Midnight, January 1, 2011

We set off on our final ascent to the Kilimanjaro summit just before midnight.  A chorus of shouts and whistles from other climbers told us that the clock had struck midnight and ushered us into the New Year.  The ad hoc celebration on the mountain in the dark of night and freezing cold was a far cry from the festive New Year’s parties taking place all over the world.  Still, there’s no place at that moment where I would rather have been; it was surely one of the most memorable New Years of my life.
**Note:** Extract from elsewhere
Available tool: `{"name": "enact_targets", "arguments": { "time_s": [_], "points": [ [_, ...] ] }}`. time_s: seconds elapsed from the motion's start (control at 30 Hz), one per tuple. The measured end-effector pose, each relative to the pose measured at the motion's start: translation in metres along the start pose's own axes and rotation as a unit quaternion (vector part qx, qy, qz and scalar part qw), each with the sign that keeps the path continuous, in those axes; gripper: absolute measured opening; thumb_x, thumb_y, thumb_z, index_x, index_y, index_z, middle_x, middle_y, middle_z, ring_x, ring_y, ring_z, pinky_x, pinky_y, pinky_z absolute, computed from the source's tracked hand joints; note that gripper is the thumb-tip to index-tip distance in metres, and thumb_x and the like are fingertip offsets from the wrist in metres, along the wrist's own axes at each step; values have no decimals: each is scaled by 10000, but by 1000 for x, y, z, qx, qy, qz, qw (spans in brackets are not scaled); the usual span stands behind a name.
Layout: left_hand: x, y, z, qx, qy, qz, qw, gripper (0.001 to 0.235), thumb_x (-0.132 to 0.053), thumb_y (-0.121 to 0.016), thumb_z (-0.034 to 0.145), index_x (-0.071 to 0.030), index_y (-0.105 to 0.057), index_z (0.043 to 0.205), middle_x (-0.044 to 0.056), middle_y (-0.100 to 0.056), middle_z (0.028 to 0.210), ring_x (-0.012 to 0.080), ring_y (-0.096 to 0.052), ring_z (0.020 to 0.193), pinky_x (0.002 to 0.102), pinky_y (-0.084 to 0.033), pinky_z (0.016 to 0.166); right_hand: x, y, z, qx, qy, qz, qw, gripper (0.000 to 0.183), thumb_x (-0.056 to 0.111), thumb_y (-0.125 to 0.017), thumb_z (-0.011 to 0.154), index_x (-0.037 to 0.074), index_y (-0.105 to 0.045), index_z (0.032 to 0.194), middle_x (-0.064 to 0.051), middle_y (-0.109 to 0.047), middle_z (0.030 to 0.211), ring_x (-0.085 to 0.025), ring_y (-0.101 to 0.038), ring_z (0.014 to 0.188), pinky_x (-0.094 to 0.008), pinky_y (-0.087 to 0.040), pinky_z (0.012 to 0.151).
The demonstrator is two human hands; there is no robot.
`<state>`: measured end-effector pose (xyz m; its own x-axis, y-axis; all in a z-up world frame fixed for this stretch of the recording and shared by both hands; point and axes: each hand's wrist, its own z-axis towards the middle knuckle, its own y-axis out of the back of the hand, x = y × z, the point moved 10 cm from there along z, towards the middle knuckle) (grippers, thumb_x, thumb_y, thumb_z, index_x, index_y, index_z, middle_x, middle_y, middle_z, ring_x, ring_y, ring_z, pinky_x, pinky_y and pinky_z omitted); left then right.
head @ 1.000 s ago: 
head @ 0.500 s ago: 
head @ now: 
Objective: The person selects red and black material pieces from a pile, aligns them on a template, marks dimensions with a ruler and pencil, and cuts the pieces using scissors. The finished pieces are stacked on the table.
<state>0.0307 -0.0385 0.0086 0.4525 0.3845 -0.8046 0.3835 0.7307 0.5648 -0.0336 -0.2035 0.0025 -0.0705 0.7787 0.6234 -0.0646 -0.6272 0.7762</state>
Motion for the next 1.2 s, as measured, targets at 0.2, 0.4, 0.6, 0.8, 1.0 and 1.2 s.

Our head lamps illuminated a pathway between the buildings and tents at Kibo Hut.  We weaved our way through the camp to the base of the mountain and passed row after row of identical tents, falling in line behind a long line of climbers waiting to ascend.  It seemed as if the entire camp had emptied and prepared to climb at the same time.  Just after midnight, hundreds of climbers set off together up the mountain like lemmings.  We passed some idle climbers and waited behind others.  I hadn’t anticipated being caught in a mountain traffic jam!  The constant starting and stopping to wait for others ahead of us made the climb to Gilman’s Point one of the most strenuous activities I’ve ever undertaken.  Although slightly lower in elevation than Kili’s highest point, Uhuru Peak, Gilman’s Point was by far the most difficult part of our climb.  Our guides made the climb easier by shouldering our daypacks, but we still needed to haul our bodies to the top.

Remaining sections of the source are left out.